An embodiment five of the present invention provides a computer-readable storage medium, where a computer program is stored, and when the computer program is executed by a processor, the steps of the depth map obtaining method are implemented.

The depth map obtaining means, if implemented in the form of a software functional unit and sold or used as a separate product, may be stored in a computer-readable storage medium. Based on such understanding, all or part of the flow in the method of implementing the embodiments of the present invention may also be stored in a computer readable storage medium through a computer program, and when the computer program is executed by a processor, the computer program may implement the steps of the above-described method embodiments. Wherein the computer program comprises computer program code, an object code form, an executable file or some intermediate form, etc. The computer readable medium may include: any entity or device capable of carrying said computer program code, a recording medium, a usb-disk, a removable hard disk, a magnetic disk, an optical disk, a computer memory, a read-only memory, a random access memory, a point carrier signal, a telecommunications signal, a software distribution medium, etc. It should be noted that the computer readable medium may contain content that is appropriately increased or decreased as required by legislation and patent practice in the jurisdiction.

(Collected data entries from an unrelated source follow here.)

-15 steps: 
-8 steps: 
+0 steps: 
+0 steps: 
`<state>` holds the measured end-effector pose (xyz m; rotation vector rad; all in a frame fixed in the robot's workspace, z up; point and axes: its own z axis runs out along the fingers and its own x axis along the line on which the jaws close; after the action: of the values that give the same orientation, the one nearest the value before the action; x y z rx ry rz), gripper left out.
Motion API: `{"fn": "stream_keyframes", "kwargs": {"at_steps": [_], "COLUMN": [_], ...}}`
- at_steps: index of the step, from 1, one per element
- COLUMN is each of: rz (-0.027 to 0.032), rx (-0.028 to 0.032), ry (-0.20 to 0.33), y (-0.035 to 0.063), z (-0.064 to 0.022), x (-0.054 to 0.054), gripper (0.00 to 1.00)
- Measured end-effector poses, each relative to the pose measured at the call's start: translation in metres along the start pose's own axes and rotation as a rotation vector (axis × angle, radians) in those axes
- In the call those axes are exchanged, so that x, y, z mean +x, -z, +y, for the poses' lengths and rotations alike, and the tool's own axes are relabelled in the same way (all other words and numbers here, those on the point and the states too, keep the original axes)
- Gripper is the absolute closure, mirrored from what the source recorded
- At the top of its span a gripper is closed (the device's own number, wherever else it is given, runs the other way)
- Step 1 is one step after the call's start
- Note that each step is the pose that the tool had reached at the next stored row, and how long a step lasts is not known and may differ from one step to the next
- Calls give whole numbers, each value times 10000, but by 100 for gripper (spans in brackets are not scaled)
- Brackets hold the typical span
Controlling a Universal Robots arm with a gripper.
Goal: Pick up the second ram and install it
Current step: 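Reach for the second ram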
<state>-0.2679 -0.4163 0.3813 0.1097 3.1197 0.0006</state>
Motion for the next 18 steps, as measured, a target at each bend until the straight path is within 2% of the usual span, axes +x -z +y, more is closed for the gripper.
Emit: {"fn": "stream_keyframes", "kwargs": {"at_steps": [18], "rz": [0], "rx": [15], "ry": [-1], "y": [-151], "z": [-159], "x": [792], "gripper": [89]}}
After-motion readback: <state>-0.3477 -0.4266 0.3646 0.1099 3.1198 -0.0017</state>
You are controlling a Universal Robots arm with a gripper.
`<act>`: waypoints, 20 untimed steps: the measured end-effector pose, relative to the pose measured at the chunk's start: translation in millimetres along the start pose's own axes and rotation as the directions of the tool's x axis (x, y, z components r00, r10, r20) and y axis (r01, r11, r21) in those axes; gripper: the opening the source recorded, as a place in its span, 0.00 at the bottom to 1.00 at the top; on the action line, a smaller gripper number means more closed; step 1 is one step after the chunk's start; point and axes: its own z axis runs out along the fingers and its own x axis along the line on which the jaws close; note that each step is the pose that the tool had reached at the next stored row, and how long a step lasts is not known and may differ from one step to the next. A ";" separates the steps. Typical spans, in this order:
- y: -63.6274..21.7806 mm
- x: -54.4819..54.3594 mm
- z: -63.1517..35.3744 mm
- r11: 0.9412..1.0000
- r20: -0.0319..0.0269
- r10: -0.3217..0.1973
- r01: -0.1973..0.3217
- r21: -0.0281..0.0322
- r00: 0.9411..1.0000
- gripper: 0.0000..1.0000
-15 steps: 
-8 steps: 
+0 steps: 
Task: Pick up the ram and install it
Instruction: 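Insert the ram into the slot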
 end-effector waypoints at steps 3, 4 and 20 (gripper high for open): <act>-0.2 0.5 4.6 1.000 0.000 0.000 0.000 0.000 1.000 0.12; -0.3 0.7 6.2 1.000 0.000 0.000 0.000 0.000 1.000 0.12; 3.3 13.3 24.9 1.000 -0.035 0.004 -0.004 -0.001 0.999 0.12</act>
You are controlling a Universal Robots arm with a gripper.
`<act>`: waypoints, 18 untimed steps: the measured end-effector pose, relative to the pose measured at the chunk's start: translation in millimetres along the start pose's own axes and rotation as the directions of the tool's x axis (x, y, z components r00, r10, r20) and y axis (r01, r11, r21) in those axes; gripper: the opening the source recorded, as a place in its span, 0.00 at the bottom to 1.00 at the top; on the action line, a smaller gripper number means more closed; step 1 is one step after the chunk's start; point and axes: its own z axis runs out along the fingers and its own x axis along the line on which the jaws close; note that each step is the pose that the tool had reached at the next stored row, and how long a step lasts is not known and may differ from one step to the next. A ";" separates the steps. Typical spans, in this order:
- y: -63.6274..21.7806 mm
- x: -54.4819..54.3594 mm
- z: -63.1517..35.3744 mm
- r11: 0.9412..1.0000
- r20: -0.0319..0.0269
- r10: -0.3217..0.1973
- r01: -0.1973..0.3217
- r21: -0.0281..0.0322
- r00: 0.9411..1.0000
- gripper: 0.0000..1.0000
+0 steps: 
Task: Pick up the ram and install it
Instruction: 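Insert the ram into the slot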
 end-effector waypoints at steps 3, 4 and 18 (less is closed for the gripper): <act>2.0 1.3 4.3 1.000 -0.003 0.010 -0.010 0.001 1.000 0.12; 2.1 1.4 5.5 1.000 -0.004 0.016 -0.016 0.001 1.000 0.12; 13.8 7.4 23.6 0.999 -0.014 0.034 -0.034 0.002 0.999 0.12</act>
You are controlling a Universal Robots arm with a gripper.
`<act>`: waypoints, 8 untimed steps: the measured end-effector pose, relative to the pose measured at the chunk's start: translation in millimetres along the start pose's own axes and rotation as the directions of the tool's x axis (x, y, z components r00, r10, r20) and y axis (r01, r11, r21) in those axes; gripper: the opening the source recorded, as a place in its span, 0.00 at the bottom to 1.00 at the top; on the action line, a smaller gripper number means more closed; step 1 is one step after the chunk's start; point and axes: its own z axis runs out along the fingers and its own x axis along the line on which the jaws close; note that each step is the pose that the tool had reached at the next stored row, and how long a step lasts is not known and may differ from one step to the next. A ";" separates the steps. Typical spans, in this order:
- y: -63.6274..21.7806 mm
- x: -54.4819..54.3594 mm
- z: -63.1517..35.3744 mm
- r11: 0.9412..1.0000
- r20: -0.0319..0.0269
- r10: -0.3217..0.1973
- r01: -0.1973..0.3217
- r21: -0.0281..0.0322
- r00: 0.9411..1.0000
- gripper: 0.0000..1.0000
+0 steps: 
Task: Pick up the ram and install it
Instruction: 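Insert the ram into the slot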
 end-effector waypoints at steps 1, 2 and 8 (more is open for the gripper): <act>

While preferred embodiments of the present invention have been described, additional variations and modifications in those embodiments may occur to those skilled in the art once they learn of the basic inventive concepts. Therefore, it is intended that the appended claims be interpreted as including preferred embodiments and all such alterations and modifications as fall within the scope of the invention.

It will be apparent to those skilled in the art that various changes and modifications may be made in the present invention without departing from the spirit and scope of the invention. Thus, if such modifications and variations of the present invention fall within the scope of the claims of the present invention and their equivalents, the present invention is also intended to include such modifications and variations.

Claims

1. A depth map obtaining method, characterized in that the method comprises:

2. The method according to claim 1, wherein a spatial regularization term is constructed during the block matching process, and a linear function with respect to depth distance is used for regularization.

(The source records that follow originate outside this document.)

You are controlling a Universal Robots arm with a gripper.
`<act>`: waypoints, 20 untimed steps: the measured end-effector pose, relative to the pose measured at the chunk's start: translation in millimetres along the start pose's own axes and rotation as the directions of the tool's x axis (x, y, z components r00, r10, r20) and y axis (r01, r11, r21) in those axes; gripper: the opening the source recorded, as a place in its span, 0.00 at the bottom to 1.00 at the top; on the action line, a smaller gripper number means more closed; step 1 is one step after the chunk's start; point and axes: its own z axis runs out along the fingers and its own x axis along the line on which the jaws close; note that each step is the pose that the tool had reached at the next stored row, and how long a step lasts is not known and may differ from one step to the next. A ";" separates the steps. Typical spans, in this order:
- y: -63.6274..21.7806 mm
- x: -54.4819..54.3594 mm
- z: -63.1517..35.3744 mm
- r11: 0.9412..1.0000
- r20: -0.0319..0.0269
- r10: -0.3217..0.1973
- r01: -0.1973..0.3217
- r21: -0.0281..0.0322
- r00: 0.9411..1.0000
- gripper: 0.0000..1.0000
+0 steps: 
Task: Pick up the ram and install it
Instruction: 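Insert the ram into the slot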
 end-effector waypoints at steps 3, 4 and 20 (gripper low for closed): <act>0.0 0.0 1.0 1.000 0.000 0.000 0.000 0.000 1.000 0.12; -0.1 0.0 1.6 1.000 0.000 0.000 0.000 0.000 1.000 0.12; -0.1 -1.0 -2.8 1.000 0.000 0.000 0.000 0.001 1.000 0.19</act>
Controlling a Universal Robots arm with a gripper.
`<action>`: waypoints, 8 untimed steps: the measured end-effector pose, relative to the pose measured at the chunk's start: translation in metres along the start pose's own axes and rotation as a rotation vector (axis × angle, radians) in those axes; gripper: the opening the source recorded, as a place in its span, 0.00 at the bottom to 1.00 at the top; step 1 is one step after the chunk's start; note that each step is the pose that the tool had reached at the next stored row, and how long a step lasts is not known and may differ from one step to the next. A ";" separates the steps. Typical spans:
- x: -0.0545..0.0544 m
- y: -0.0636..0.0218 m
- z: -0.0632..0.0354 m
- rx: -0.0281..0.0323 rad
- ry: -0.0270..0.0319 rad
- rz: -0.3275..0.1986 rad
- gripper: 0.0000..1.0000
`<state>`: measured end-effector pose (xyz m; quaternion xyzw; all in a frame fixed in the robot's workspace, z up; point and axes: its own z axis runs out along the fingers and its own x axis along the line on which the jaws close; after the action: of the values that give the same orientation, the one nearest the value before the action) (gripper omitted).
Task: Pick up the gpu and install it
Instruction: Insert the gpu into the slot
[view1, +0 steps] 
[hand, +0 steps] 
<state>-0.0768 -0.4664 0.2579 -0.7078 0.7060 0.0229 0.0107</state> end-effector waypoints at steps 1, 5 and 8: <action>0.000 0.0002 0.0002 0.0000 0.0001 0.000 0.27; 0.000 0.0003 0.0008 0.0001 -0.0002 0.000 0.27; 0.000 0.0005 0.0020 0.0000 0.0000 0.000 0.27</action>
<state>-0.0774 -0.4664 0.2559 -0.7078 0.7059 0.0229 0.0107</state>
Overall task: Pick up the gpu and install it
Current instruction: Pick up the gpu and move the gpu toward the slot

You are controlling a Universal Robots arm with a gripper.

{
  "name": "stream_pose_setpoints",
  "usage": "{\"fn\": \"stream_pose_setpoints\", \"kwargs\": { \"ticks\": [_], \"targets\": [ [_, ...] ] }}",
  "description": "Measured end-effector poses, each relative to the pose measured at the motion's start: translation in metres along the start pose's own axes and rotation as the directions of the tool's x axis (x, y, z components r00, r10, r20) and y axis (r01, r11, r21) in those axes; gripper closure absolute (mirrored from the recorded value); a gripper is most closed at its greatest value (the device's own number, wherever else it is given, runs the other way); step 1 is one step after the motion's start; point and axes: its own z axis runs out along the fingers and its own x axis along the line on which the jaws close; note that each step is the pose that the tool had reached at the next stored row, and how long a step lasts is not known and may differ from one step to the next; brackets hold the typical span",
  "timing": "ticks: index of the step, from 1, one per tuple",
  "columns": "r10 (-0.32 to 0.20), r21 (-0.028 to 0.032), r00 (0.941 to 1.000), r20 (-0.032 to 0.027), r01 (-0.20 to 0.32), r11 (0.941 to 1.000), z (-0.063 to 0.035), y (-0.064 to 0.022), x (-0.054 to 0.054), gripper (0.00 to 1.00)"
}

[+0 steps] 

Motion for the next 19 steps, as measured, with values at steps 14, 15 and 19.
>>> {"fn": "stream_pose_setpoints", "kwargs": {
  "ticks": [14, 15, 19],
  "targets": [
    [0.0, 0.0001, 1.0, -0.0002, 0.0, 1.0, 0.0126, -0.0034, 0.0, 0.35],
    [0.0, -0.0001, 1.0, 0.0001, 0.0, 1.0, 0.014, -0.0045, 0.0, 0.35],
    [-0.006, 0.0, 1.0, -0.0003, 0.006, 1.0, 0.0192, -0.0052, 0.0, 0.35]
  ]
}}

3. The depth map obtaining method according to claim 2, wherein the method performs block matching using a normalized cross-correlation matching method.

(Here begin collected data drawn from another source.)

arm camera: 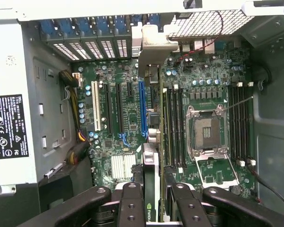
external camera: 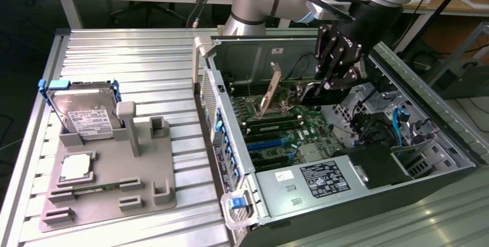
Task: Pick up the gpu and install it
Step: 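Insert the gpu into the slot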
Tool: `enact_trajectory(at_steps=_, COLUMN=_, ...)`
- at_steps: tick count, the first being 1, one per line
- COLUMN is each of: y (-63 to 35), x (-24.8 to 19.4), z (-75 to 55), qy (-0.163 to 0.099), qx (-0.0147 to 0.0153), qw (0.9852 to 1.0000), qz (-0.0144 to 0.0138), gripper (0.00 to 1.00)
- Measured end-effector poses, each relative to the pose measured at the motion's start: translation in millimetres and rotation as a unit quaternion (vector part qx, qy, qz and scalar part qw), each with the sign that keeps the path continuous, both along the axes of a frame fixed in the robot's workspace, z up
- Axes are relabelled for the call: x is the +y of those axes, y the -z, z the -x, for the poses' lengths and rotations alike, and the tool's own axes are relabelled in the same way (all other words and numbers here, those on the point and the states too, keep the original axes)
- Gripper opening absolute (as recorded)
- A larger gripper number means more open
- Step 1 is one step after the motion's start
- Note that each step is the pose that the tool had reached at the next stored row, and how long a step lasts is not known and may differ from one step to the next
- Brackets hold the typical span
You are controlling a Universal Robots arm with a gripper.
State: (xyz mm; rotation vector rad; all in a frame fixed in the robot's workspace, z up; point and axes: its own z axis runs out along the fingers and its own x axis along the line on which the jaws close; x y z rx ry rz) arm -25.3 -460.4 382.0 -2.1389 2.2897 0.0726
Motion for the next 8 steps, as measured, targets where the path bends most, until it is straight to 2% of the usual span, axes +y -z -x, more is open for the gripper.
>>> enact_trajectory(at_steps=8, y=2.0, x=0.0, z=0.0, qy=0.0, qx=0.0, qw=1.0, qz=0.0, gripper=0.27)
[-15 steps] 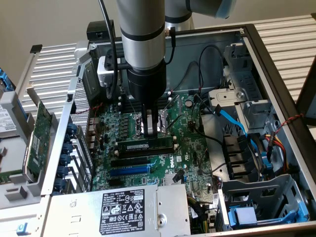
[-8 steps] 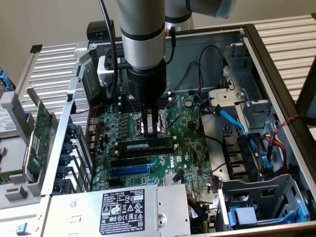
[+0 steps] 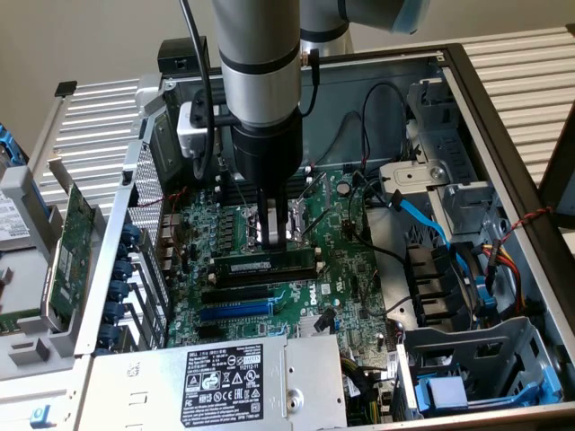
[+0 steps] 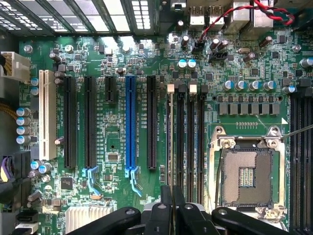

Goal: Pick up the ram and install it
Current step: 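Insert the ram into the slot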

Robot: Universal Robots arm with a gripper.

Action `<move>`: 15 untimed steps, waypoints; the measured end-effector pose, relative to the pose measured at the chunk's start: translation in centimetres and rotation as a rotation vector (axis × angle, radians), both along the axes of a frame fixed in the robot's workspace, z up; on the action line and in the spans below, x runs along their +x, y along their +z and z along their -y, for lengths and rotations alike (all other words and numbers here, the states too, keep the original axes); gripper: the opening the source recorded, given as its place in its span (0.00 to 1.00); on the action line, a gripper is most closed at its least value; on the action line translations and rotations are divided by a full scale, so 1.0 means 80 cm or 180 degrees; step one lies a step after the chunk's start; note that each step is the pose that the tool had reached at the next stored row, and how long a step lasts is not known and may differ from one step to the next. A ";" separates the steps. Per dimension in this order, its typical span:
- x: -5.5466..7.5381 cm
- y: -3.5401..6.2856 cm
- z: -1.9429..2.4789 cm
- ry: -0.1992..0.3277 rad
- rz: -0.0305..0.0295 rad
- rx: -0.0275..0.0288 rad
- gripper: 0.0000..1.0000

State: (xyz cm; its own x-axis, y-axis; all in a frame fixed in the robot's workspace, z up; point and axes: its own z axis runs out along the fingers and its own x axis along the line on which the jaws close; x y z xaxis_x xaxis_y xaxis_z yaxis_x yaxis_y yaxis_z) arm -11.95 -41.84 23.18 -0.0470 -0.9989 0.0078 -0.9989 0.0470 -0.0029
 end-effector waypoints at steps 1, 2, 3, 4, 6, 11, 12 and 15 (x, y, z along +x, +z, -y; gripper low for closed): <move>0.000 0.000 0.0000 0.0000 0.0000 0.0000 0.13; 0.000 -0.001 0.0000 0.0000 0.0000 0.0000 0.13; 0.000 -0.001 0.0000 0.0000 0.0000 -0.0001 0.13; 0.000 -0.001 0.0000 0.0000 0.0000 -0.0001 0.13; 0.000 -0.001 0.0000 0.0000 0.0001 0.0000 0.13; 0.000 -0.002 0.0000 0.0000 0.0001 0.0000 0.13; 0.000 -0.002 -0.0001 0.0000 0.0001 0.0000 0.13; 0.000 -0.002 -0.0003 0.0000 0.0001 0.0000 0.13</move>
State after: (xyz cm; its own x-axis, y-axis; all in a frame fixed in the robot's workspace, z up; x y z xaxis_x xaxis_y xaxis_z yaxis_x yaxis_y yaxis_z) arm -11.97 -41.82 23.06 -0.0469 -0.9989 0.0076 -0.9989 0.0469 -0.0034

4. The depth map obtaining method according to claim 3, wherein the method uses a linear function in equation (1) for regularization:

ncc_norm＝(k1△d+bias)ncc (1)

5. The depth map obtaining method according to claim 3, wherein the method uses a linear function in equation (2) for regularization:

ncc_norm＝(k1l+bias)ncc (2)

6. A depth map acquisition system, characterized in that the system comprises:

7. The depth map acquisition system of claim 6, wherein the system uses a linear function in equation (1) for regularization:

ncc_norm＝(k1△d+bias)ncc (1)

8. The depth map acquisition system of claim 6, wherein the system uses a linear function in equation (2) for regularization:

ncc_norm＝(k1l+bias)ncc (2)

9. An unmanned aerial vehicle orthographic mapping generation method is characterized by comprising the following steps:

preprocessing all pictures;

in the multi-view solid geometry calculation process, block matching adds space constraint for pixel point depth measurement through regularization processing.

10. A computer-readable storage medium, characterized in that the computer-readable storage medium stores a computer program which, when being executed by a processor, carries out the steps of the depth map obtaining method according to any one of claims 1 to 5.